To answer your question I did a quick search with Google. I skimmed 4 or 5 different sites (one was a link to a thread here) that stated otis will eat brown diatoms and should consume it very quickly. I have 4 in my 50 gallon planted tank. Unfortunately, they don't eat the algae that I have but I also have other bottom feeders so I feed a little extra flakes and use a sinking food. My otos seem to be happy and I have less algae than I think I would if I didn't have them.


----------



## jennesque (May 11, 2011)

I have heard otos and nerite snails are the main things that will eat diatoms. I wouldn't get a fish to fix a problem that can be fixted with frequent partial water changes. If you really like and want otos and they are something you would like to keep in the tank, then by all means! Go get some - they are cute little buggers!  just keep in mind they are very fragile little fish.


----------



## Austin (Feb 1, 2010)

I'm part of the crowd that doesn't mind getting fish to fix an algae problem, as long as you provide them a nice home. I had diatoms and partial water changes did nothing to get rid of them in my experience. They needed to be manually removed.
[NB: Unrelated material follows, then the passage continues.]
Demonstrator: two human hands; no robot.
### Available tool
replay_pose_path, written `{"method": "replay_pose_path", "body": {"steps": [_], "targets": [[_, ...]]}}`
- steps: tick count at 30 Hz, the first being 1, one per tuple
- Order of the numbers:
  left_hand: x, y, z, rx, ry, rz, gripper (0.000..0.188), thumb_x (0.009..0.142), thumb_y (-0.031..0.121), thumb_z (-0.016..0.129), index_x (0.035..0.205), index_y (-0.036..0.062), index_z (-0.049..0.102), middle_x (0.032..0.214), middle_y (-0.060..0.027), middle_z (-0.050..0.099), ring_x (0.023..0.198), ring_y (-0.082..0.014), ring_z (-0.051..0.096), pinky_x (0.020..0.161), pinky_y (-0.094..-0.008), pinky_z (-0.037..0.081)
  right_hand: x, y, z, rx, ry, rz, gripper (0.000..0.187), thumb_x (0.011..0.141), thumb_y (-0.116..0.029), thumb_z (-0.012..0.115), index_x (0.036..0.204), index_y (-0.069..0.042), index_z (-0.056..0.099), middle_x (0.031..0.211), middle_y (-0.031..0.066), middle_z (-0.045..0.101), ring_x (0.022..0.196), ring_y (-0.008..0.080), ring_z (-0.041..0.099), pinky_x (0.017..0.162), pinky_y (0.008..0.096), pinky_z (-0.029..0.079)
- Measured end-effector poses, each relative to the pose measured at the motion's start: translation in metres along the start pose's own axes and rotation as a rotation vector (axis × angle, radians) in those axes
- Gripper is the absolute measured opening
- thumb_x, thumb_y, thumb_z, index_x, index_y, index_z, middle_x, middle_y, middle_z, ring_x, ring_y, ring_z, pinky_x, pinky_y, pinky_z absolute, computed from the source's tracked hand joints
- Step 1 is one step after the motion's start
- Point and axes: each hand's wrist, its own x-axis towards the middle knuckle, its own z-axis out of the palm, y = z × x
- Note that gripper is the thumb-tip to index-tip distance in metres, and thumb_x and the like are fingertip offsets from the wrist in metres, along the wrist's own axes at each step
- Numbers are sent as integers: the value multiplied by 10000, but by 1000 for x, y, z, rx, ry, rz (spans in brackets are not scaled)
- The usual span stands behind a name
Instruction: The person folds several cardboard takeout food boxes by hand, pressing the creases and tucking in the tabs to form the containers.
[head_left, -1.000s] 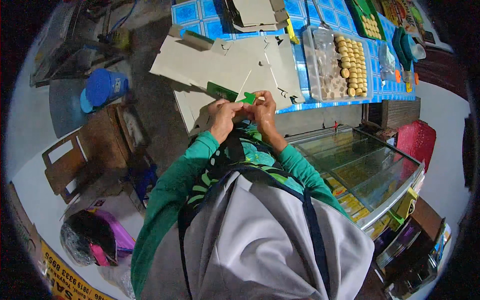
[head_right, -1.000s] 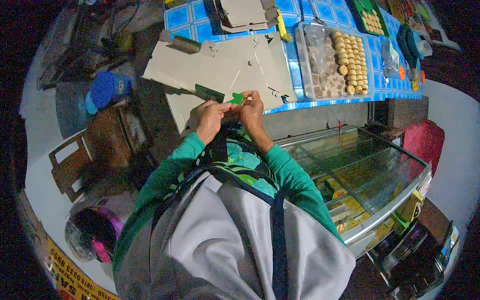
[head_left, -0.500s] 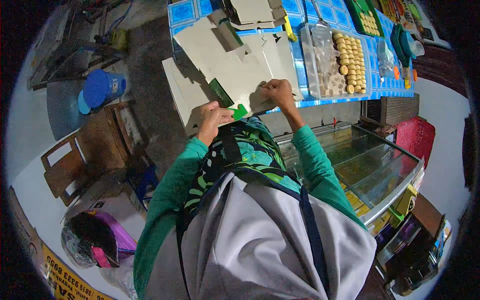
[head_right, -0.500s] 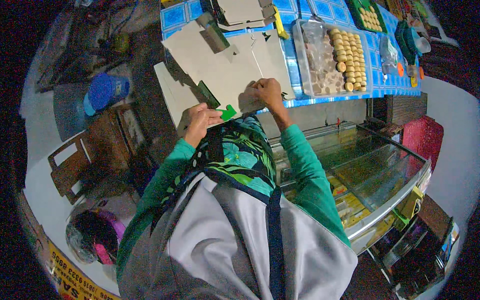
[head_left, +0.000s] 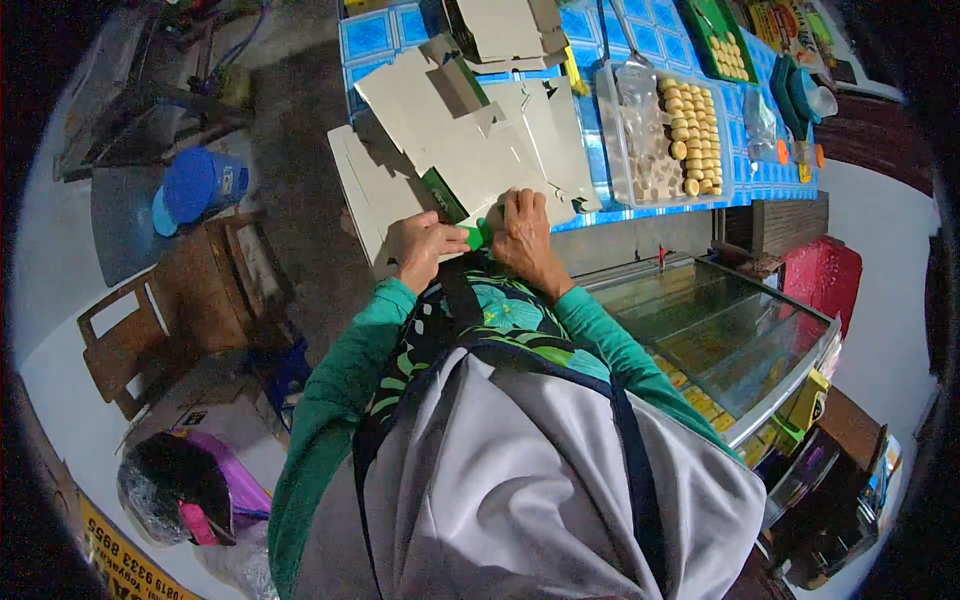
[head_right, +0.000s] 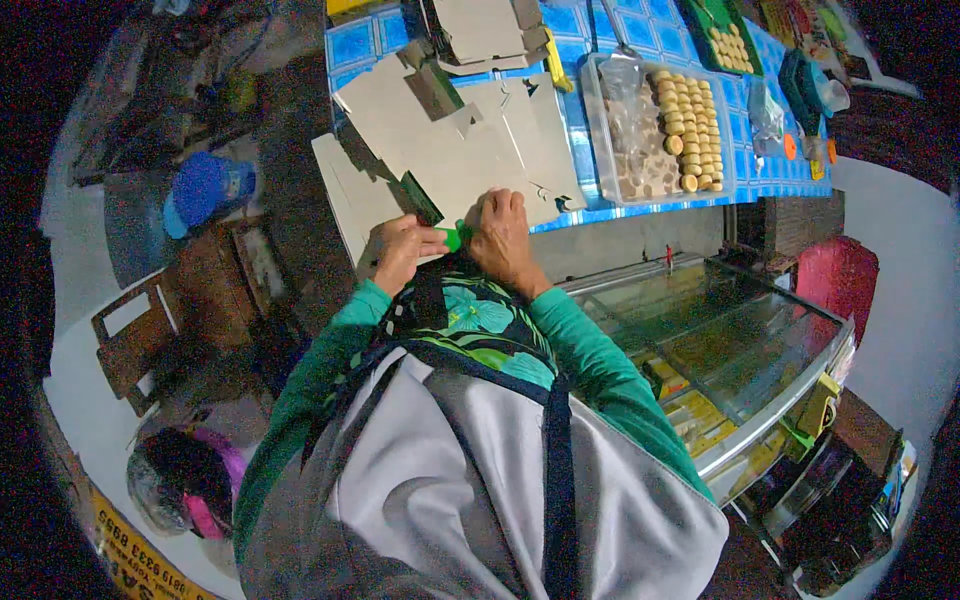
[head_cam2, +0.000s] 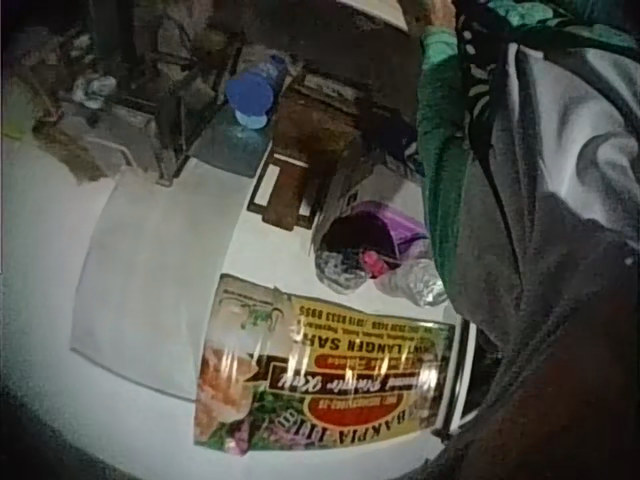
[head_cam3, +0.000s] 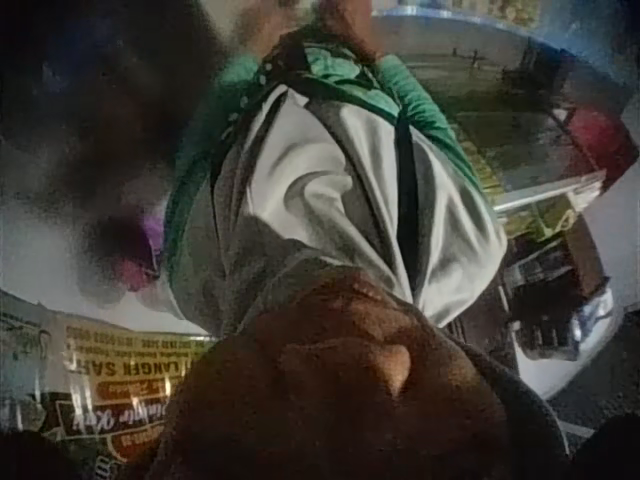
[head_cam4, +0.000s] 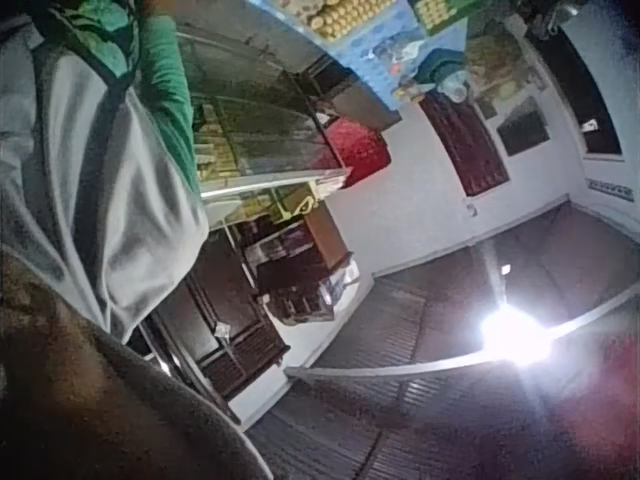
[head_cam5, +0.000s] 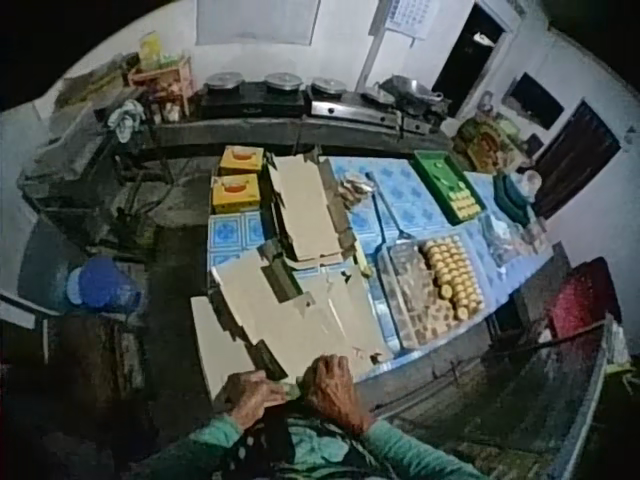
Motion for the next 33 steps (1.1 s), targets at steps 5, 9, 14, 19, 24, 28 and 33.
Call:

My bristle nose pleco actually really liked them (I saw mixed experiences) and cleane up my tank in 2 days. Nerites also love them. The general consensus is that otos love diatoms; I've personally never had them.


----------



## jennesque (May 11, 2011)

I had diatoms and they went away on their own after a couple weeks. Just had to keep the plants cleaned off.
_Posted via Mobile Device_


----------



## Austin (Feb 1, 2010)

Maybe I didn't give it enough time.!
_Posted via Mobile Device_


----------